Ruins of Nazi-razed Munich synagogue found in city’s river
In 1938, Adolf Hitler ordered the destruction of Munich’s main synagogue. Now, a construction workers have uncovered ruins of that house of worship in the Isar River.
In the 85 years since the synagogue was destroyed at, according to an NPR report, the behest of Hitler, a lot has changed for global Jewry. Of all the unlikely things the Jewish community has experienced in that, one of them is the resurfacing of the main synagogue in the city where the Nazi party was formed.
“We never thought we would find anything from it,” the BBC quotes Bernhard Purin, the head of Munich’s Jewish museum as saying.
The synagogue was demolished five months prior to Kristallnacht, or the Night of Shattered Glass, and served as a “test,” Purin explained according to NPR.
Reportedly, the Nazis wanted to see how the public would react to the destruction of houses of worship. And, while the public reacted vociferously to the destruction of a church, the destruction of Munich’s main synagogue did not inspire public outcry.
It seemed, therefore, to serve as a tacit nod of approval for the Nazis to proceed.
Political leadership today, however, takes a stance diametrically opposed to the erasure of the once-great Munich synagogue. The BBC reported that Munich Mayor Dieter Reiter called the discovery of the synagogue’s ruins was a “stroke of luck.”
The report went on to state that the mayor’s deputy called securing and returning the discovery to the Jewish community a historic duty.
Photos taken by Munich’s Jewish museum show a stone slab that once belonged to the synagogue’s ark. The slab features a tablet on which the latter half of the ten commandments had been carved. The carving remains in excellent condition.
The prohibitions against murder, adultery, theft, lying, and covetousness remain etched distinctly in their Hebrew letters.
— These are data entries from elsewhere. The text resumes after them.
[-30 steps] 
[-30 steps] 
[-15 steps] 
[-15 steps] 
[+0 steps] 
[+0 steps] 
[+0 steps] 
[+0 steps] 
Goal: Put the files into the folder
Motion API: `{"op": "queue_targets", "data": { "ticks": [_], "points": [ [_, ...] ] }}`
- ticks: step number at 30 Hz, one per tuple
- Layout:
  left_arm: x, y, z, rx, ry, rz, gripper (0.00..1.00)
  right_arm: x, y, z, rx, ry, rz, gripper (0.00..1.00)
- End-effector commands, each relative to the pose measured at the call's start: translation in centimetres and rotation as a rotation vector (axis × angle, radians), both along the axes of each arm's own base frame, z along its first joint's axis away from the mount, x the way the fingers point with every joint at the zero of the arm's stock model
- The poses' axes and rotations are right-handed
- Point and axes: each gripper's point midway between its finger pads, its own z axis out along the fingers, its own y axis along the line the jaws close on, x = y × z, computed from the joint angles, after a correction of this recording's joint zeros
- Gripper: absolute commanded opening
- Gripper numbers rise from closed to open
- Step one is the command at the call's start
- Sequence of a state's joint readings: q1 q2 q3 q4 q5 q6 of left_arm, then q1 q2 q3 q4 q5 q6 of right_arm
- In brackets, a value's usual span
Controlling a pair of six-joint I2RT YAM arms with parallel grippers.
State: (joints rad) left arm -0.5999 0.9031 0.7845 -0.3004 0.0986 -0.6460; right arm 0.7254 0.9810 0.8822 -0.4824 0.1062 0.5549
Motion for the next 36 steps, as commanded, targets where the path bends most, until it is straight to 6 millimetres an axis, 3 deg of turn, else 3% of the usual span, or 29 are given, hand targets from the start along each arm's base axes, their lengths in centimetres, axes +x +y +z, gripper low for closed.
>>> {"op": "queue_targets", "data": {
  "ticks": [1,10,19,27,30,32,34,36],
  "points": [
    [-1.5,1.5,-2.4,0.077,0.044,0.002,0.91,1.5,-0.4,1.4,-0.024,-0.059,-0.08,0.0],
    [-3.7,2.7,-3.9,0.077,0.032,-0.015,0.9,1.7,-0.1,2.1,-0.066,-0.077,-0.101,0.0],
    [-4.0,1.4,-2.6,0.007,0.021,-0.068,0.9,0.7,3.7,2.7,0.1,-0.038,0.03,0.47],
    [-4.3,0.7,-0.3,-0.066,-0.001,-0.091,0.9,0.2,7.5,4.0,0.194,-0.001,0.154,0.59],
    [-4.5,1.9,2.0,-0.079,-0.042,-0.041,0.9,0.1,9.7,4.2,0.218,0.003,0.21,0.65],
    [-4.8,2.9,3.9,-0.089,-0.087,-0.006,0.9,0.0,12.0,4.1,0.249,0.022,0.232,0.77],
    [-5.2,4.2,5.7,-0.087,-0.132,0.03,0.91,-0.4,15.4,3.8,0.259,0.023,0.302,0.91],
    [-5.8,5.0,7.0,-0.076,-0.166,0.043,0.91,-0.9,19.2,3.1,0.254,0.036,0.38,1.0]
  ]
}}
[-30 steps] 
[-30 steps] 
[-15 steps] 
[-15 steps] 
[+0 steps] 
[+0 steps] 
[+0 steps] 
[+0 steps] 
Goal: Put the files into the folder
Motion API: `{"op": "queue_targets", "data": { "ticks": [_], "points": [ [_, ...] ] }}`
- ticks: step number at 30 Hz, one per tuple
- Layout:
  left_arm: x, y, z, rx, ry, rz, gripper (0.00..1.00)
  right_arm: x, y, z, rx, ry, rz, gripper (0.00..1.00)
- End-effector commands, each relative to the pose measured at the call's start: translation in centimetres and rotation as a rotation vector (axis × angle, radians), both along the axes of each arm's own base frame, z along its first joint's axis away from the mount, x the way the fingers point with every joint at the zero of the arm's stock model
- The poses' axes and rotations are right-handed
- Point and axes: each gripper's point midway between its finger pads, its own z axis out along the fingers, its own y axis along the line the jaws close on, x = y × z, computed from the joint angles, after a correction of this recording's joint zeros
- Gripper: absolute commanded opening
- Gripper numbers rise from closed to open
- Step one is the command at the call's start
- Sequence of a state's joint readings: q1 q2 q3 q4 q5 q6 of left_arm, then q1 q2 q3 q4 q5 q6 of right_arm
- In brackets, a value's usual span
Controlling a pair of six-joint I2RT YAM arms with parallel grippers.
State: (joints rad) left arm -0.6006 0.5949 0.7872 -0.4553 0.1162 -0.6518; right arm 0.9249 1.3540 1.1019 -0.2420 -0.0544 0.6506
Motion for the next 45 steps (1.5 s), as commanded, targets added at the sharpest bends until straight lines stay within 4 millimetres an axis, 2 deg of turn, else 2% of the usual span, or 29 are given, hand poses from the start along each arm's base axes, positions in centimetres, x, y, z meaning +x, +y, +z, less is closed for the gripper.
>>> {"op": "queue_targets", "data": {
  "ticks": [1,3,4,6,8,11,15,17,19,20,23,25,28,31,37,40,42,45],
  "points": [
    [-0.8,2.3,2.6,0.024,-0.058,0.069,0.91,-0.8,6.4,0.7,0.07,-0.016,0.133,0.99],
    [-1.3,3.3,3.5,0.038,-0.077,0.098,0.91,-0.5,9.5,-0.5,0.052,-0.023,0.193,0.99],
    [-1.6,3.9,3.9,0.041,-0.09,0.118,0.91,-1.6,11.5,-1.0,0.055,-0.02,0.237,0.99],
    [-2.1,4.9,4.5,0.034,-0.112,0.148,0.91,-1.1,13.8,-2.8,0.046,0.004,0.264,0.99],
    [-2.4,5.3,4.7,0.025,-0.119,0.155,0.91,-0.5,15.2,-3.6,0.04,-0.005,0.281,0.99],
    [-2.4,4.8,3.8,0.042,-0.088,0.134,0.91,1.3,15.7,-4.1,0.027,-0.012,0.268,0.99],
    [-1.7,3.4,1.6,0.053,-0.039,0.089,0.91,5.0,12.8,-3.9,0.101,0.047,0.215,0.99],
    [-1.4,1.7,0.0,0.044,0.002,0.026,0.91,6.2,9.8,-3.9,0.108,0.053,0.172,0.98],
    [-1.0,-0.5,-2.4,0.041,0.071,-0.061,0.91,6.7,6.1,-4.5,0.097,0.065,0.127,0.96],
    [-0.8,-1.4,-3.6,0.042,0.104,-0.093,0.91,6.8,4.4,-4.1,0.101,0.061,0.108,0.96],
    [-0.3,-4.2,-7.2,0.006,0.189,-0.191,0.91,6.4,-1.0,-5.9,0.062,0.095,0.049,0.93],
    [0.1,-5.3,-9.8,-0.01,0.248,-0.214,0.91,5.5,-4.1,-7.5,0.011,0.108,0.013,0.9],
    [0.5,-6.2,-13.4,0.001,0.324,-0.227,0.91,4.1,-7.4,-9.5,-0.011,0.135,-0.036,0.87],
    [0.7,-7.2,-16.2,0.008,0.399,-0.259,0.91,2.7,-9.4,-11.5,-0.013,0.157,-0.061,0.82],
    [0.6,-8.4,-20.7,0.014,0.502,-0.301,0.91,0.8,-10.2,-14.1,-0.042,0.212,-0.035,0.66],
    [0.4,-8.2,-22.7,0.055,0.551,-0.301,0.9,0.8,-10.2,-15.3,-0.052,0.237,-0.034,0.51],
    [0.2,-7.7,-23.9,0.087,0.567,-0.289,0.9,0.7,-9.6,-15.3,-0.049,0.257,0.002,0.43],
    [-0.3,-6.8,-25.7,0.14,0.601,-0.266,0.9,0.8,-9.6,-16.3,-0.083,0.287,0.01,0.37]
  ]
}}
There are still people who were there
Of Munich’s Jewish community, there are a few who are old enough to remember the synagogue from when it stood.
“The synagogue was very beautiful, like those synagogues in Budapest & Berlin,” Rolf Penzias, who attended a Jewish vocational school in 1938, said to the BBC. “We took the Sefer Torah out and they stored them somewhere. They dismantled the synagogue, they didn’t burn it. They just put bulldozers in it and took it away.”